- **ABOUT THIS TASK**
Print every entry below exactly, leaving out the pictures.

- **INPUT**
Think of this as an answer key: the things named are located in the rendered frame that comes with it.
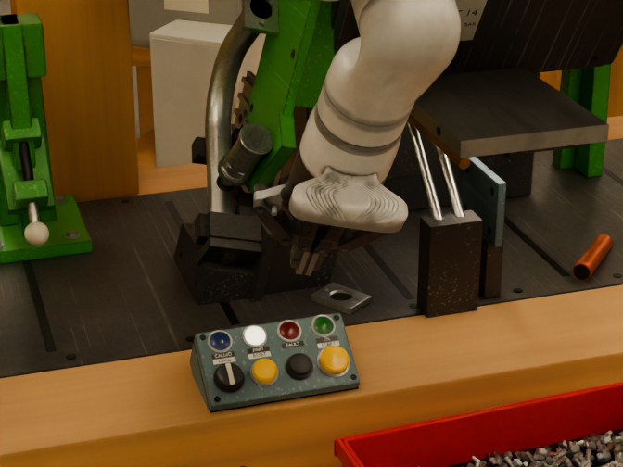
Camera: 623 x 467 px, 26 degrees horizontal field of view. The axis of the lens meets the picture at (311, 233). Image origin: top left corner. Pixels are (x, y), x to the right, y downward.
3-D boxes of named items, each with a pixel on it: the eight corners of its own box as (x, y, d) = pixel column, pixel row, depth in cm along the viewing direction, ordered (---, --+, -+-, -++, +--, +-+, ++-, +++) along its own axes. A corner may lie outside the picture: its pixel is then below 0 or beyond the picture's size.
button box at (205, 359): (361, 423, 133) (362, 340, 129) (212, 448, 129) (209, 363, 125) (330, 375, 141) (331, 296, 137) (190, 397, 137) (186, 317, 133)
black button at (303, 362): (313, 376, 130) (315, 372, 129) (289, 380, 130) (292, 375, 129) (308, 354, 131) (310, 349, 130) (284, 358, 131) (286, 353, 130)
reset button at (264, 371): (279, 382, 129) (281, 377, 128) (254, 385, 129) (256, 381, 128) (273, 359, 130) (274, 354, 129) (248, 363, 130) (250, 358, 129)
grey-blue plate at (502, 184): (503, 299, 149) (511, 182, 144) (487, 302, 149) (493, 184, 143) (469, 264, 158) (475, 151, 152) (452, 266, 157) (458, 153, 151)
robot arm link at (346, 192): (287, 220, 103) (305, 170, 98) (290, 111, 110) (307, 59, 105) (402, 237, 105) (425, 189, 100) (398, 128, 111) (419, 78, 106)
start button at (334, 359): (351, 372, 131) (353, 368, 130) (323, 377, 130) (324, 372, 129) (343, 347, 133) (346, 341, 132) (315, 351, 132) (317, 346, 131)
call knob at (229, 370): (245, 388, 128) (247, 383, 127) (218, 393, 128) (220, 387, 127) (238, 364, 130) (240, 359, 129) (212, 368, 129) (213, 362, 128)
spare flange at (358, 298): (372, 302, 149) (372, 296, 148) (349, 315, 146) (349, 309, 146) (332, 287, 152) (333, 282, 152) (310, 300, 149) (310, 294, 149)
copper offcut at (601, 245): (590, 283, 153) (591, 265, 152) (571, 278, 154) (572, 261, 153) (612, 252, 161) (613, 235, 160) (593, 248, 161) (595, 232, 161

- **RESULT OF THIS EXERCISE**
Think of this as an answer key: the things named are located in the rendered frame that comes with it.
Camera: 623 x 467 px, 26 degrees horizontal field of view. The axis of the lens meets the picture at (311, 233). Image origin: top left corner. Pixels are (x, y), x to the right, y downward.
3-D boxes of named items, each with a pixel on it: the eight corners of its own box as (x, y, d) = pixel column, pixel row, depth in cm along the viewing direction, ordered (---, --+, -+-, -++, +--, +-+, ++-, +++) along its own axes. A corner may lie outside the picture: its pixel is then below 0 or beyond the picture's size.
button box at (205, 359): (361, 423, 133) (362, 340, 129) (212, 448, 129) (209, 363, 125) (330, 375, 141) (331, 296, 137) (190, 397, 137) (186, 317, 133)
black button at (303, 362): (313, 376, 130) (315, 372, 129) (289, 380, 130) (292, 375, 129) (308, 354, 131) (310, 349, 130) (284, 358, 131) (286, 353, 130)
reset button at (264, 371): (279, 382, 129) (281, 377, 128) (254, 385, 129) (256, 381, 128) (273, 359, 130) (274, 354, 129) (248, 363, 130) (250, 358, 129)
grey-blue plate at (502, 184): (503, 299, 149) (511, 182, 144) (487, 302, 149) (493, 184, 143) (469, 264, 158) (475, 151, 152) (452, 266, 157) (458, 153, 151)
robot arm link at (346, 192): (287, 220, 103) (305, 170, 98) (290, 111, 110) (307, 59, 105) (402, 237, 105) (425, 189, 100) (398, 128, 111) (419, 78, 106)
start button at (334, 359): (351, 372, 131) (353, 368, 130) (323, 377, 130) (324, 372, 129) (343, 347, 133) (346, 341, 132) (315, 351, 132) (317, 346, 131)
call knob at (229, 370): (245, 388, 128) (247, 383, 127) (218, 393, 128) (220, 387, 127) (238, 364, 130) (240, 359, 129) (212, 368, 129) (213, 362, 128)
spare flange at (358, 298): (372, 302, 149) (372, 296, 148) (349, 315, 146) (349, 309, 146) (332, 287, 152) (333, 282, 152) (310, 300, 149) (310, 294, 149)
copper offcut at (601, 245): (590, 283, 153) (591, 265, 152) (571, 278, 154) (572, 261, 153) (612, 252, 161) (613, 235, 160) (593, 248, 161) (595, 232, 161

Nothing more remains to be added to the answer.